Das Stocken der Handelsgespräche zwischen den USA und China hat den Finanzmärkten kurzfristig einen Dämpfer versetzt. Die Aprildaten deuten bereits auf ein rückläufiges Geschäfts- und Konsumklima hin. Mit weiteren Folgen des Handelsstreits und anderer Politikfaktoren ist zu rechnen.

 

1. Der Handelsstreit hat sich nicht nur bei Aktien sondern auch bei Anleihen, Devisen und anderen Märkten bemerkbar gemacht.

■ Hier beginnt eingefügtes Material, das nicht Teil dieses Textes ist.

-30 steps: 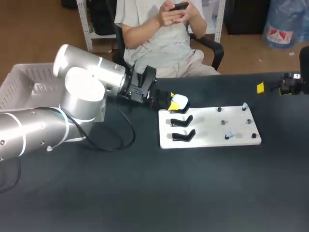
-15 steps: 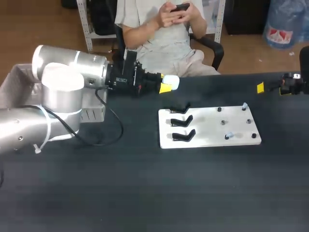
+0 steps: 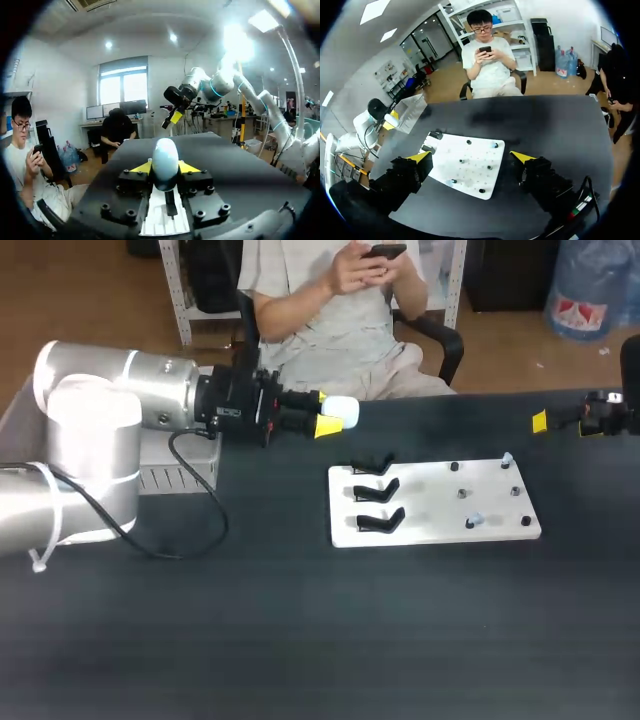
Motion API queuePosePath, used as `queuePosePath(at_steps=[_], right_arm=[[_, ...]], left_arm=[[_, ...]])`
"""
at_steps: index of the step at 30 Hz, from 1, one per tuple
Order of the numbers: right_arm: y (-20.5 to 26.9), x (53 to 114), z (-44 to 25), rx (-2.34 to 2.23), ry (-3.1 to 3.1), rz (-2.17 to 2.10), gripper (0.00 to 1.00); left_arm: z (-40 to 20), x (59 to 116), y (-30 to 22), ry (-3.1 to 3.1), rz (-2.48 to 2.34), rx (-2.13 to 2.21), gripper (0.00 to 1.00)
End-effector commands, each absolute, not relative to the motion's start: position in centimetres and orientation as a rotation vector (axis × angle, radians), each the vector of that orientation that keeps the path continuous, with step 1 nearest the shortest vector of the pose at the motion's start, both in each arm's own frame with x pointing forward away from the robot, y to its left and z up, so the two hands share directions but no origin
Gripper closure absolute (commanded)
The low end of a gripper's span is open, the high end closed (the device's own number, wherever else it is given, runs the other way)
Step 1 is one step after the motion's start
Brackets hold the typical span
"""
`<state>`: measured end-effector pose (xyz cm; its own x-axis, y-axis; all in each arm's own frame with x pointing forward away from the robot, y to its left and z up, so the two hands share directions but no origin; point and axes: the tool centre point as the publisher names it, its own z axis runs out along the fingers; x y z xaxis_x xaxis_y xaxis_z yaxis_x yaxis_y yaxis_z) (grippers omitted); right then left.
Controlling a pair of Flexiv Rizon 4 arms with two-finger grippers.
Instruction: Pick up each earbud case from the left stands, insert the matching earbuds, close the lid, and place the case in the box.
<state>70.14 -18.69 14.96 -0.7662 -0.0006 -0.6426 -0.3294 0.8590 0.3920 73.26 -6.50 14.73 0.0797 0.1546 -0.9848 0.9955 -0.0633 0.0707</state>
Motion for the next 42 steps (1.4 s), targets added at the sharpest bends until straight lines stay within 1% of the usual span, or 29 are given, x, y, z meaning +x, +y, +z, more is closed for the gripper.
queuePosePath(at_steps=[1, 33, 42], right_arm=[[-18.7, 70.1, 15.0, -0.238, 2.372, 0.65, 0.0], [-18.7, 70.1, 15.0, -0.238, 2.372, 0.65, 0.0], [-18.6, 67.9, 16.7, -0.304, 2.333, 0.745, 0.0]], left_arm=[[15.2, 71.7, -6.0, 1.279, -0.999, 1.288, 1.0], [15.4, 71.2, -6.0, 1.271, -0.995, 1.281, 1.0], [15.7, 68.3, -8.9, 1.206, -1.099, 1.295, 1.0]])
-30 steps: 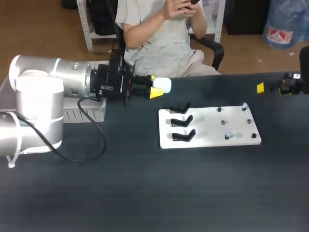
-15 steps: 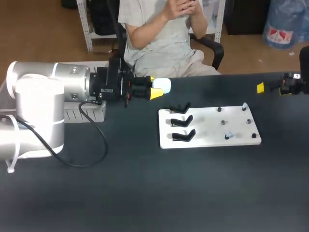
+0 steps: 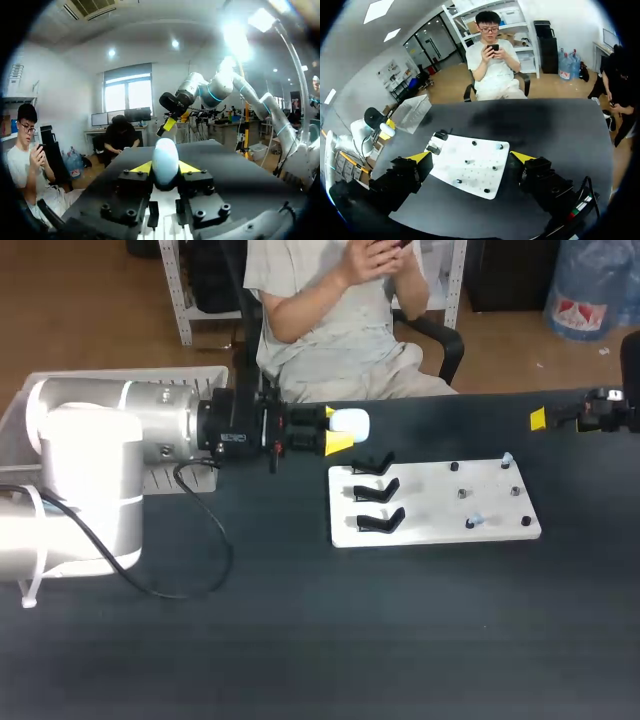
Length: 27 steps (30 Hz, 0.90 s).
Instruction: Pick up each earbud case from the left stands, insert the matching earbuds, close the lid, and place the case in the box.
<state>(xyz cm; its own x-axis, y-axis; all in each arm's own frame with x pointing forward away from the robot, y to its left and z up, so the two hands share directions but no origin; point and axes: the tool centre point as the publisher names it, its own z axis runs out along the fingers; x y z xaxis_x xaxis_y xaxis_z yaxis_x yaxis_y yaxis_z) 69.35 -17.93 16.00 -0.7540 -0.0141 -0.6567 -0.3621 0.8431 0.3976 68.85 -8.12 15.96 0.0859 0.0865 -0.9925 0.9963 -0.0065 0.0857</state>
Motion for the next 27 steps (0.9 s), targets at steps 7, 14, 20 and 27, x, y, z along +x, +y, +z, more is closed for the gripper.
queuePosePath(at_steps=[7, 14, 20, 27], right_arm=[[-15.5, 65.7, 16.7, -0.407, 2.348, 0.779, 0.0], [-11.5, 64.1, 16.1, -0.498, 2.393, 0.765, 0.0], [-8.6, 63.6, 16.1, -0.552, 2.41, 0.74, 0.0], [-6.0, 63.4, 15.9, -0.607, 2.412, 0.73, 0.0]], left_arm=[[15.4, 67.4, -9.6, 1.203, -1.141, 1.305, 1.0], [14.9, 66.9, -10.1, 1.204, -1.173, 1.33, 1.0], [14.5, 66.7, -10.4, 1.199, -1.191, 1.343, 1.0], [14.0, 66.6, -10.6, 1.198, -1.202, 1.348, 1.0]])
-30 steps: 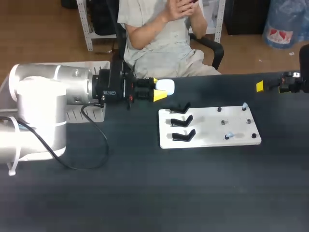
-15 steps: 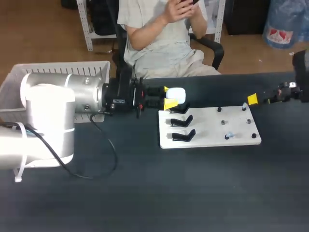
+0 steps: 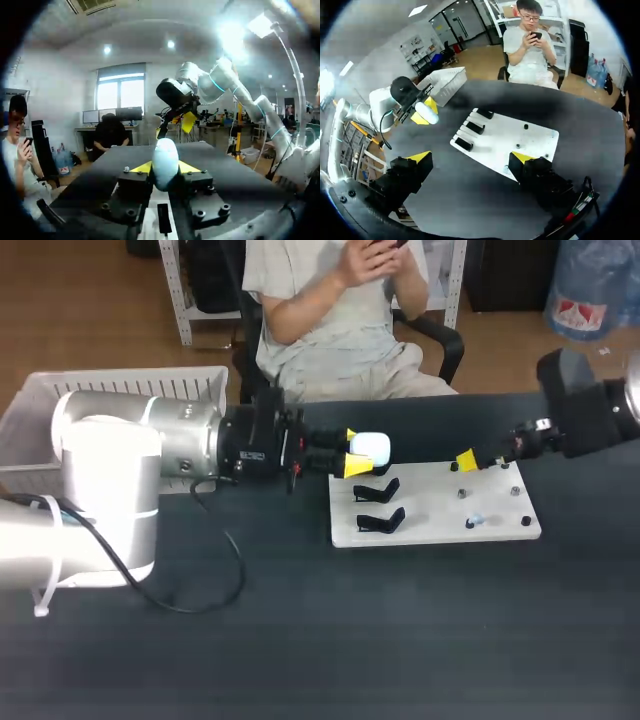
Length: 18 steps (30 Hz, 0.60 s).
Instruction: Pick up each earbud case from the left stands, insert the matching earbuds, close the lid, and place the case in the box.
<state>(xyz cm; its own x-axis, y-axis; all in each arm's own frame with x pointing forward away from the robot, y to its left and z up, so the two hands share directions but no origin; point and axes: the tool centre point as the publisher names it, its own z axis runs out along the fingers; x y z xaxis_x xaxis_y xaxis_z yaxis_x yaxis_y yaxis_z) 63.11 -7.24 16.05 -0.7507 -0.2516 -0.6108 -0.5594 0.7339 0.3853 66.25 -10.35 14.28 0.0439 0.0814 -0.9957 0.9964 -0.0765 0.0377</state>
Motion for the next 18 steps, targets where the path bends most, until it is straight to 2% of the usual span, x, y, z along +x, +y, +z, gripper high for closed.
queuePosePath(at_steps=[1, 18], right_arm=[[-5.7, 63.5, 15.9, -0.61, 2.412, 0.729, 0.0], [-2.3, 64.3, 15.8, -0.651, 2.403, 0.725, 0.0]], left_arm=[[14.0, 66.6, -10.6, 1.196, -1.205, 1.344, 1.0], [13.5, 67.7, -10.8, 1.153, -1.202, 1.315, 1.0]])
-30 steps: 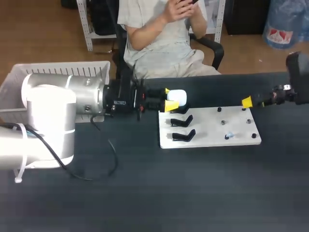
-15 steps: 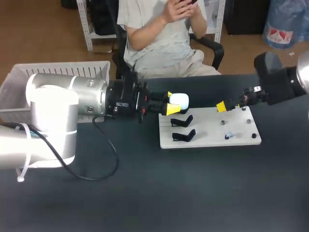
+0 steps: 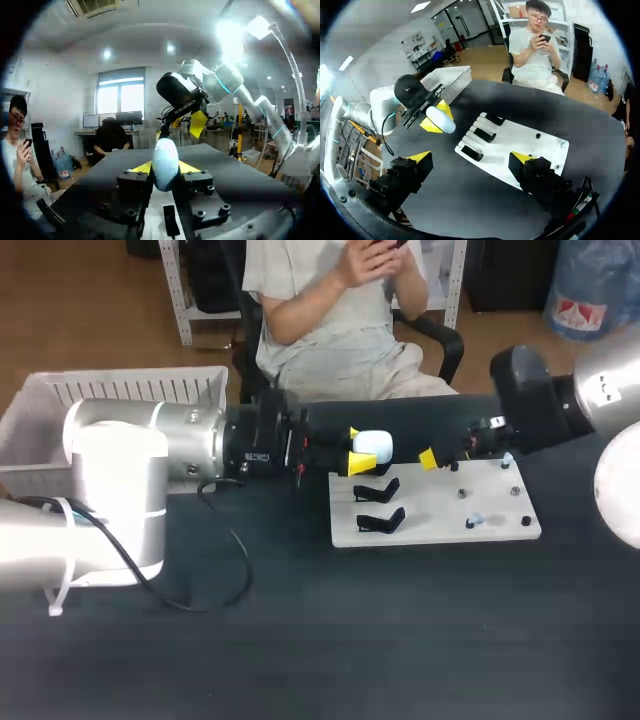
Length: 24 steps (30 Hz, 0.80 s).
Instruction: Pick up each earbud case from the left stands, insert the matching earbuds, close the lid, and place the case in the box.
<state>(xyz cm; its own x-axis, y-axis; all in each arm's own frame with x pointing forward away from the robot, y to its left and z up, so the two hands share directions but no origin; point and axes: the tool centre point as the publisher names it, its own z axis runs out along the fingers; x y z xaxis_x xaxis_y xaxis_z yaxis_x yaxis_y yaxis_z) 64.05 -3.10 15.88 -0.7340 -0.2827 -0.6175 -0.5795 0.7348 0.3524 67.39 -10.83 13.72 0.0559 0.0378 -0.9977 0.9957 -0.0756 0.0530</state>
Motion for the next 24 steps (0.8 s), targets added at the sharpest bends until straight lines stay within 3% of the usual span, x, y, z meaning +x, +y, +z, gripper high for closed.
queuePosePath(at_steps=[1, 24], right_arm=[[-2.2, 64.4, 15.8, -0.654, 2.403, 0.728, 0.0], [2.0, 66.4, 15.2, -0.717, 2.42, 0.773, 0.0]], left_arm=[[13.5, 67.7, -10.8, 1.15, -1.199, 1.312, 1.0], [13.5, 67.7, -10.8, 1.14, -1.186, 1.294, 1.0]])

Die Reaktion des Aktienmarktes auf die Eskalation des Handelsstreits zwischen den USA und China ließ die Bewertungen des S&P500 bereits unter historische Durchschnitte fallen. Sie wirkte sich auch auf den Rentenmarkt aus, wo sie für einen Rückgang der Staatsanleiherenditen der Kernländer sorgte (da die Anleger nach Sicherheit strebten) und bei den Unternehmensanleihen eine Ausweitung der Renditeabstände von US-High Yields hervorrief. Trotz der Bedenken im Zusammenhang mit Iran blieben die Ölpreise aufgrund von Sorgen um die Folgen des Handelsstreits für das weltweite Konjunkturwachstum und somit die Ölnachfrage niedrig. Der Goldpreis zählte zu den wenigen Gewinnern - möglicherweise nur vorübergehend.

 

2. Der Konflikt bremst bereits Geschäfts- und Konsumklima, was sich quer über die Regionen auch auf andere Daten auswirken dürfte.

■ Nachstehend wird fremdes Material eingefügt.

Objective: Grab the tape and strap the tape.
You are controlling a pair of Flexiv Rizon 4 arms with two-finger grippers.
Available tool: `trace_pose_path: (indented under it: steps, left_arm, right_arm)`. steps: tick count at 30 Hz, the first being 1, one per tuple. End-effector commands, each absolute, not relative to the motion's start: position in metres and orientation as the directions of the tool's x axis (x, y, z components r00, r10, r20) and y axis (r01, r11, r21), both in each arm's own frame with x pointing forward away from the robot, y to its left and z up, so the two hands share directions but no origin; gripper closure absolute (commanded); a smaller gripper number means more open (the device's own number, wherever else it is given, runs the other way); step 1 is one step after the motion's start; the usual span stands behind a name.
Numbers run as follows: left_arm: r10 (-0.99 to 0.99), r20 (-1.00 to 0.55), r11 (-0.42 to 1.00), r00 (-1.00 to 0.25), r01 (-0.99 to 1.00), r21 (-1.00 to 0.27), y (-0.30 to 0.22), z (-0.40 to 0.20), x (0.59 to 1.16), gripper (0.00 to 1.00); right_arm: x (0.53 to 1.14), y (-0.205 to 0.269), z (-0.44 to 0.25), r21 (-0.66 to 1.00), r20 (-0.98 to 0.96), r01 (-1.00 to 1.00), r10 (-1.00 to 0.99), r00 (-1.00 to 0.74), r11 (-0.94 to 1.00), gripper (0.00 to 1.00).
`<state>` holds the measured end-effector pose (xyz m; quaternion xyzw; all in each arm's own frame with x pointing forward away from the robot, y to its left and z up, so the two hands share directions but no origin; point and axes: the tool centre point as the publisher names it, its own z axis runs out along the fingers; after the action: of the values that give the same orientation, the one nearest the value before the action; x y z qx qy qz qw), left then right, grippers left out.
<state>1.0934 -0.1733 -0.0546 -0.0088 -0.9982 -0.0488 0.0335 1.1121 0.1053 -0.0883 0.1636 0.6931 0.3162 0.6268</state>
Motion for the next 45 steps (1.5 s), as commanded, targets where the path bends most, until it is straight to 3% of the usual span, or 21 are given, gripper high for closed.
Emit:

Es stellt sich die Frage, in wieweit der Handelsstreit die Stimmung von Verbrauchern und Unternehmen und somit die künftige Produktion und den Verbrauch beeinträchtigen wird. Die „harten“ Daten (z. B. Produktion) liegen erst bis April vor – vor der Unterbrechung der Handelsgespräche. Sie zeigen aber bereits das langsamere Wachstum in vielen Bereichen wie z. B. der Industrieproduktion, den Anlageinvestitionen und den Umsätzen im Einzelhandelsumsatz in China und in USA. Mit Zweitrundeneffekten, wenn die trübere Stimmung nach Unterbrechung der Handelsgespräche auf „harte“ Wirtschaftsdaten durchschlägt, ist zu rechnen. Eine wichtige Unbekannte bleibt, in welchem Umfang sich diese Situation über einen direkten Handelsstreit zwischen den USA und China hinaus entwickeln wird. Grundsätzlich offen ist weiter die Frage von Zöllen auf Autoimporte aus Europa und welche Folgen das für Deutschland haben könnte.

 

3. Über Inflation und Produktion könnten sich auch Effekte auf die Geldpolitik ergeben. Starke Kursänderungen der Fed sind aber unwahrscheinlich.

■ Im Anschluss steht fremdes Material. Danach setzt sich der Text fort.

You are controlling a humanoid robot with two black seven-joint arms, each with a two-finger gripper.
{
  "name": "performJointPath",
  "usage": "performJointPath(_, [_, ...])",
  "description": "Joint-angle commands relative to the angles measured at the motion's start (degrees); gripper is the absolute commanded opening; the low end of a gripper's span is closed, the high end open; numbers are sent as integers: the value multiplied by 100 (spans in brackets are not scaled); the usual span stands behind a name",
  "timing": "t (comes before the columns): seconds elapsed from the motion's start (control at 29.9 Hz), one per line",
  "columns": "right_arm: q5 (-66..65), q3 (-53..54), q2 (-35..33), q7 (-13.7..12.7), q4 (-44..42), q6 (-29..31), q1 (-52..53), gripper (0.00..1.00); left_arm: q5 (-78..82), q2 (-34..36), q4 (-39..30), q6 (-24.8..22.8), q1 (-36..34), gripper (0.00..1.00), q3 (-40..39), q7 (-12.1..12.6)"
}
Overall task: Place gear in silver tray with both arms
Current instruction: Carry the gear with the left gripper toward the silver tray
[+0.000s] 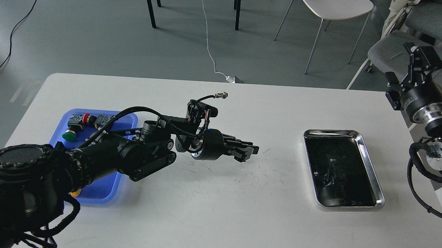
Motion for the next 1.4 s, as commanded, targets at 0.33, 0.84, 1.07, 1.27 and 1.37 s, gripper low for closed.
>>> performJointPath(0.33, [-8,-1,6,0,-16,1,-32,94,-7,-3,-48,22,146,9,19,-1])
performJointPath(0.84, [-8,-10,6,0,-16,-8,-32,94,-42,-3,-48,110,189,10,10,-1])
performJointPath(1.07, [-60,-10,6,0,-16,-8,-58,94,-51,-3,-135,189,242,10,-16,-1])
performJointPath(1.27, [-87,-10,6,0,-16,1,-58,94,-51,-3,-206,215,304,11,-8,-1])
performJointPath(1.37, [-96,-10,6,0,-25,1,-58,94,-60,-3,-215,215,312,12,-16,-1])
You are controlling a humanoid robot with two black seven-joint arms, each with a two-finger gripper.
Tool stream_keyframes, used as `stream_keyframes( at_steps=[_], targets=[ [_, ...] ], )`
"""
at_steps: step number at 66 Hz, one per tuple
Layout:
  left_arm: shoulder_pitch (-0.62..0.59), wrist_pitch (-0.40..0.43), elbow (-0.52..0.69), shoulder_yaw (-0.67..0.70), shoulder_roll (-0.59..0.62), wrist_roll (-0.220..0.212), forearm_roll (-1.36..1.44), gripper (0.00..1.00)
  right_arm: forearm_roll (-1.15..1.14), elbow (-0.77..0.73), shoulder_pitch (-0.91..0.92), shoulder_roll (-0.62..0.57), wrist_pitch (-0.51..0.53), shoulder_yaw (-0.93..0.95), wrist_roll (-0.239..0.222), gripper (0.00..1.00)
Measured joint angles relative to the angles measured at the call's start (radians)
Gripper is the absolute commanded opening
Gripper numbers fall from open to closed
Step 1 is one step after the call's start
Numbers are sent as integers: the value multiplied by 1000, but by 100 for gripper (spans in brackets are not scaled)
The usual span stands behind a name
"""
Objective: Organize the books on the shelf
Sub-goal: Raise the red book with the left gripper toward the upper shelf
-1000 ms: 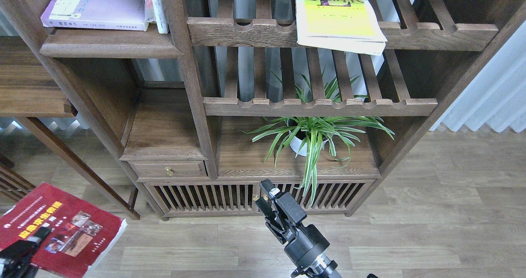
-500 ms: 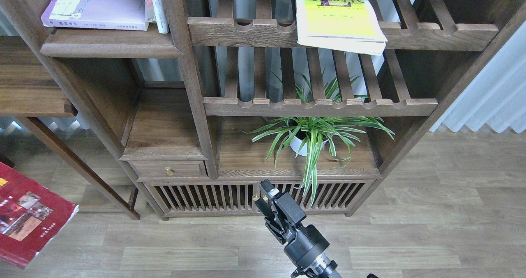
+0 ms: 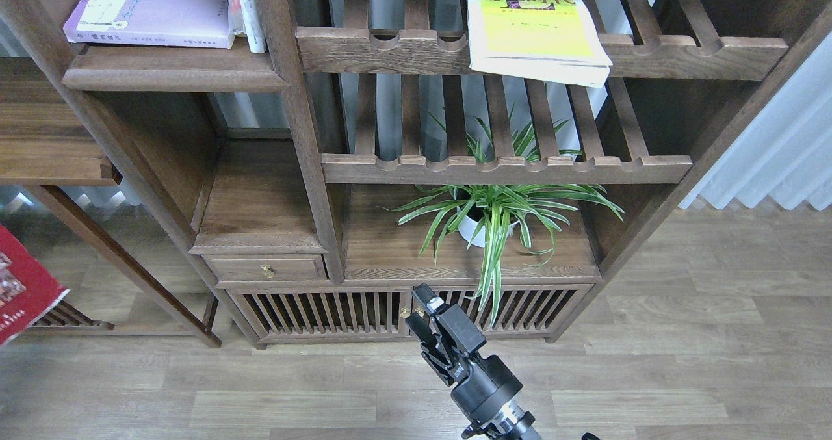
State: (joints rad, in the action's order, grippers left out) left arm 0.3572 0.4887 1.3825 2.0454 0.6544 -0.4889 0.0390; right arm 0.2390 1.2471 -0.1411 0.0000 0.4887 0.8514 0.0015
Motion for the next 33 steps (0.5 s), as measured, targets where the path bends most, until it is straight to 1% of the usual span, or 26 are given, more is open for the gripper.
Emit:
stream_keyframes(
  at_steps=[15,33],
  targets=[
    [-46,0,0,23,10,0,30,1,0,0,0,0,0,1,0,99],
    [-91,0,-1,46,72,0,32,1,0,0,0,0,0,1,1,99]
  ],
)
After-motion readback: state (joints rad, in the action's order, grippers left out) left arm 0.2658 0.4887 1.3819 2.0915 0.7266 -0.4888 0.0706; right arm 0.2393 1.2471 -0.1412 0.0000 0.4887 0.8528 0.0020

Rückwirkungen sind auch auf die Geldpolitik (höhere Importpreise sorgen für steigende Inflation) und die Haushaltspolitik (Reaktion der Regierungen auf geringeres Wachstum) zu erwarten. Allgemein wird davon ausgegangen, dass die Fed einen zollbedingten Anstieg der US-Inflation als vorübergehend betrachten und die Geldpolitik unverändert lassen wird. Die Folgen für die EZB dürften wegen der niedrigen Inflation kaum spürbar sein. In China dürfte die Inflation ein geringeres Problem für die Notenbank darstellen als deren Bemühungen, anderen offiziellen Stellen des Landes dabei behilflich zu sein, für eine sanfte Landung der Konjunktur zu sorgen: Die Stimuli dürften zunehmen, falls sich das Konjunkturwachstum in China weiter verlangsamen sollte.